Air Pollution Reduces Health and Wealth

Great piece by David Wallace-Wells on air pollution.

Here is just a partial list of the things, short of death rates, we know are affected by air pollution. GDP, with a 10 per cent increase in pollution reducing output by almost a full percentage point, according to an OECD report last year. Cognitive performance, with a study showing that cutting Chinese pollution to the standards required in the US would improve the average student’s ranking in verbal tests by 26 per cent and in maths by 13 per cent. In Los Angeles, after $700 air purifiers were installed in schools, student performance improved almost as much as it would if class sizes were reduced by a third. Heart disease is more common in polluted air, as are many types of cancer, and acute and chronic respiratory diseases like asthma, and strokes. The incidence of Alzheimer’s can triple: in Choked, Beth Gardiner cites a study which found early markers of Alzheimer’s in 40 per cent of autopsies conducted on those in high-pollution areas and in none of those outside them. Rates of other sorts of dementia increase too, as does Parkinson’s. Air pollution has also been linked to mental illness of all kinds – with a recent paper in the British Journal of Psychiatry showing that even small increases in local pollution raise the need for treatment by a third and for hospitalisation by a fifth – and to worse memory, attention and vocabulary, as well as ADHD and autism spectrum disorders. Pollution has been shown to damage the development of neurons in the brain, and proximity to a coal plant can deform a baby’s DNA in the womb. It even accelerates the degeneration of the eyesight.

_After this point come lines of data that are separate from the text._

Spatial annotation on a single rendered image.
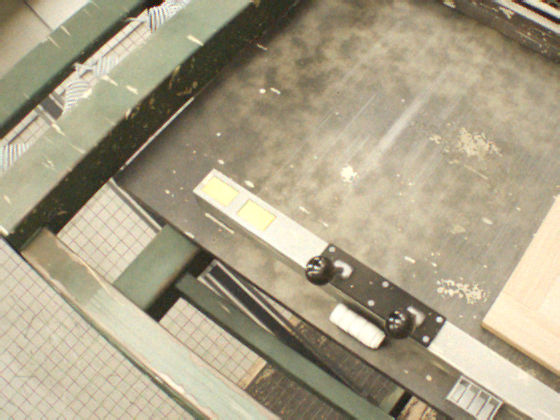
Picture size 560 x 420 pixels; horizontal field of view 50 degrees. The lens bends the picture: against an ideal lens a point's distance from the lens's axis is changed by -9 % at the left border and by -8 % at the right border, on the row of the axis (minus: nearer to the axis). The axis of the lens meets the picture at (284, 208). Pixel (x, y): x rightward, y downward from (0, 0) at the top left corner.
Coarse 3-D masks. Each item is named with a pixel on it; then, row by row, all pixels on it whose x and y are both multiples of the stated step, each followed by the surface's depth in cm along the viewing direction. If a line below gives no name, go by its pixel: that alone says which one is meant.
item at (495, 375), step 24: (240, 192) 98; (216, 216) 100; (264, 240) 94; (288, 240) 93; (312, 240) 93; (288, 264) 95; (336, 288) 89; (360, 312) 90; (456, 336) 85; (432, 360) 86; (456, 360) 83; (480, 360) 83; (504, 360) 82; (480, 384) 81; (504, 384) 81; (528, 384) 80; (504, 408) 82; (528, 408) 79; (552, 408) 78
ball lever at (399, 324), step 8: (392, 312) 75; (400, 312) 75; (408, 312) 75; (416, 312) 85; (392, 320) 74; (400, 320) 74; (408, 320) 74; (416, 320) 84; (392, 328) 74; (400, 328) 74; (408, 328) 74; (392, 336) 75; (400, 336) 74; (408, 336) 75
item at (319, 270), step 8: (320, 256) 79; (312, 264) 78; (320, 264) 78; (328, 264) 78; (336, 264) 89; (344, 264) 89; (312, 272) 78; (320, 272) 78; (328, 272) 78; (336, 272) 85; (344, 272) 88; (312, 280) 79; (320, 280) 78; (328, 280) 79
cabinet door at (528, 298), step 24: (552, 216) 95; (552, 240) 93; (528, 264) 91; (552, 264) 91; (504, 288) 90; (528, 288) 89; (552, 288) 89; (504, 312) 88; (528, 312) 88; (552, 312) 88; (504, 336) 87; (528, 336) 86; (552, 336) 85; (552, 360) 84
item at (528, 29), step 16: (448, 0) 119; (464, 0) 117; (480, 0) 114; (496, 0) 112; (512, 0) 113; (528, 0) 111; (480, 16) 117; (496, 16) 114; (512, 16) 112; (528, 16) 109; (544, 16) 111; (512, 32) 115; (528, 32) 112; (544, 32) 109; (544, 48) 112

A high pollution level in the year a baby is born has been shown to result in reduced earnings and labour force participation at the age of thirty. The relationship of pollution to premature births and low birth weight is so strong that the introduction of the automatic toll system E-ZPass in American cities reduced both problems in areas close to toll plazas (by 10.8 per cent and 11.8 per cent respectively), by cutting down on the exhaust expelled when cars have to queue. Extremely premature births, another study found, were 80 per cent more likely when mothers lived in areas of heavy traffic. Women breathing exhaust fumes during pregnancy gave birth to children with higher rates of paediatric leukaemia, kidney cancer, eye tumours and malignancies in the ovaries and testes. Infant death rates increased in line with pollution levels, as did heart malformations. And those breathing dirtier air in childhood exhibited significantly higher rates of self-harm in adulthood, with an increase of just five micrograms of small particulates a day associated, in 1.4 million people in Denmark, with a 42 per cent rise in violence towards oneself. Depression in teenagers quadruples; suicide becomes more common too.

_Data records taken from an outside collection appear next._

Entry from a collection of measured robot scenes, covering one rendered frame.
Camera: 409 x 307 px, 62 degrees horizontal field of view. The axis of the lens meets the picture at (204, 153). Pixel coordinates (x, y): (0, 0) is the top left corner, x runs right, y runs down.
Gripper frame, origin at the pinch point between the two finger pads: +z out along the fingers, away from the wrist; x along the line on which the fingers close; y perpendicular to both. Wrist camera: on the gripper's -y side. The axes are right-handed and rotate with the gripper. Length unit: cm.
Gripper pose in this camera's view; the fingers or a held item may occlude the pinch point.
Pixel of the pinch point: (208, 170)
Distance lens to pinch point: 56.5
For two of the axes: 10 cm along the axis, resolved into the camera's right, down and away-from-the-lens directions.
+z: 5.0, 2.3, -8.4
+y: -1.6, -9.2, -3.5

Stock market returns are lower on days with higher air pollution, a study found this year. Surgical outcomes are worse. Crime goes up with increased particulate concentrations, especially violent crime: a 10 per cent reduction in pollution, researchers at Colorado State University found, could reduce the cost of crime in the US by $1.4 billion a year. When there’s more smog in the air, chess players make more mistakes, and bigger ones. Politicians speak more simplistically, and baseball umpires make more bad calls.